Required action
The whole of the material needs to be repeated exactly, line for line.

*** Recorded data

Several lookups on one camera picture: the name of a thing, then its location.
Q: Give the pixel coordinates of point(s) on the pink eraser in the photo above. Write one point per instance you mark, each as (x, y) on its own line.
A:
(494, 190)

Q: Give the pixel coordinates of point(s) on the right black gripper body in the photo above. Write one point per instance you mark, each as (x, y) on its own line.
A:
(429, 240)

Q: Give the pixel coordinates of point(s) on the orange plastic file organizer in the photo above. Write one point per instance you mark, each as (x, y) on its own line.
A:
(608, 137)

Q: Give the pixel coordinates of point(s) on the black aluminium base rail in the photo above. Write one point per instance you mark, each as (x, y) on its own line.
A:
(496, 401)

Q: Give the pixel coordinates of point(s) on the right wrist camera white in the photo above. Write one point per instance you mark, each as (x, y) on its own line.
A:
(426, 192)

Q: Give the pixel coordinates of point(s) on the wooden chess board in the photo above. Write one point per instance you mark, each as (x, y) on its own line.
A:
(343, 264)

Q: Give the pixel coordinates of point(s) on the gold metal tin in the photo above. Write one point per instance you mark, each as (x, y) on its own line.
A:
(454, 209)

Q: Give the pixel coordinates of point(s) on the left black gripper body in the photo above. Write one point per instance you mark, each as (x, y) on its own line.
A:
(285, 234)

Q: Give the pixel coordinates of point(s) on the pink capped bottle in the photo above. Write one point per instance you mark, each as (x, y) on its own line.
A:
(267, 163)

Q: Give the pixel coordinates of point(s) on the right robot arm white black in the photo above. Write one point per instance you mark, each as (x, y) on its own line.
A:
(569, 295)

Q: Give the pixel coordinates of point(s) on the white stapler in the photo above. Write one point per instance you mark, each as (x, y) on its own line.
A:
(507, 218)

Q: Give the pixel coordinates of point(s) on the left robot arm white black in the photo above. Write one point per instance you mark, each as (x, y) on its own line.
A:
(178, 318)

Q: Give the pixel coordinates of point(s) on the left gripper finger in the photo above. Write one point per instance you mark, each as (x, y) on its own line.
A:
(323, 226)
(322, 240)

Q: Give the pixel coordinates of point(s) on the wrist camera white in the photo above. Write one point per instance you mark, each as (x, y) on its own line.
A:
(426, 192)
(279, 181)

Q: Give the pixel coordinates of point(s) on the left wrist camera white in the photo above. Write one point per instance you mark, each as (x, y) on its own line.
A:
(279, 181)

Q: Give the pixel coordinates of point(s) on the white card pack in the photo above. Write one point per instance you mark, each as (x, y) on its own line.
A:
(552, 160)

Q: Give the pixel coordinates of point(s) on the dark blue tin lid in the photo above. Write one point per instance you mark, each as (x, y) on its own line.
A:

******

Task response
Several lookups on one camera picture: the name of a thing, then its location.
Q: Give the pixel coordinates of point(s) on the pink eraser in the photo above. Write one point per instance you mark, each as (x, y) on its own line.
A:
(494, 190)

Q: Give the pixel coordinates of point(s) on the right black gripper body in the photo above. Write one point per instance you mark, each as (x, y) on its own line.
A:
(429, 240)

Q: Give the pixel coordinates of point(s) on the orange plastic file organizer in the photo above. Write one point per instance you mark, each as (x, y) on its own line.
A:
(608, 137)

Q: Give the pixel coordinates of point(s) on the black aluminium base rail in the photo above. Write one point per instance you mark, each as (x, y) on its own line.
A:
(496, 401)

Q: Give the pixel coordinates of point(s) on the right wrist camera white in the photo above. Write one point per instance you mark, each as (x, y) on its own line.
A:
(426, 192)

Q: Give the pixel coordinates of point(s) on the wooden chess board in the photo above. Write one point per instance you mark, each as (x, y) on its own line.
A:
(343, 264)

Q: Give the pixel coordinates of point(s) on the gold metal tin in the photo above. Write one point per instance you mark, each as (x, y) on its own line.
A:
(454, 209)

Q: Give the pixel coordinates of point(s) on the left black gripper body in the photo above. Write one point per instance you mark, each as (x, y) on its own line.
A:
(285, 234)

Q: Give the pixel coordinates of point(s) on the pink capped bottle in the photo above. Write one point per instance you mark, each as (x, y) on its own line.
A:
(267, 163)

Q: Give the pixel coordinates of point(s) on the right robot arm white black in the photo above. Write one point per instance you mark, each as (x, y) on its own line.
A:
(569, 295)

Q: Give the pixel coordinates of point(s) on the white stapler in the photo above. Write one point per instance you mark, each as (x, y) on its own line.
A:
(507, 218)

Q: Give the pixel coordinates of point(s) on the left robot arm white black in the photo above. Write one point per instance you mark, each as (x, y) on its own line.
A:
(178, 318)

Q: Give the pixel coordinates of point(s) on the left gripper finger in the photo above. Write one point per instance you mark, each as (x, y) on its own line.
A:
(323, 226)
(322, 240)

Q: Give the pixel coordinates of point(s) on the wrist camera white in the photo above. Write one point per instance you mark, each as (x, y) on its own line.
A:
(426, 192)
(279, 181)

Q: Give the pixel coordinates of point(s) on the left wrist camera white in the photo above. Write one point per instance you mark, each as (x, y) on its own line.
A:
(279, 181)

Q: Give the pixel coordinates of point(s) on the white card pack in the photo above. Write one point per instance you mark, each as (x, y) on its own line.
A:
(552, 160)

Q: Give the pixel coordinates of point(s) on the dark blue tin lid in the photo above. Write one point per instance you mark, each as (x, y) on its own line.
A:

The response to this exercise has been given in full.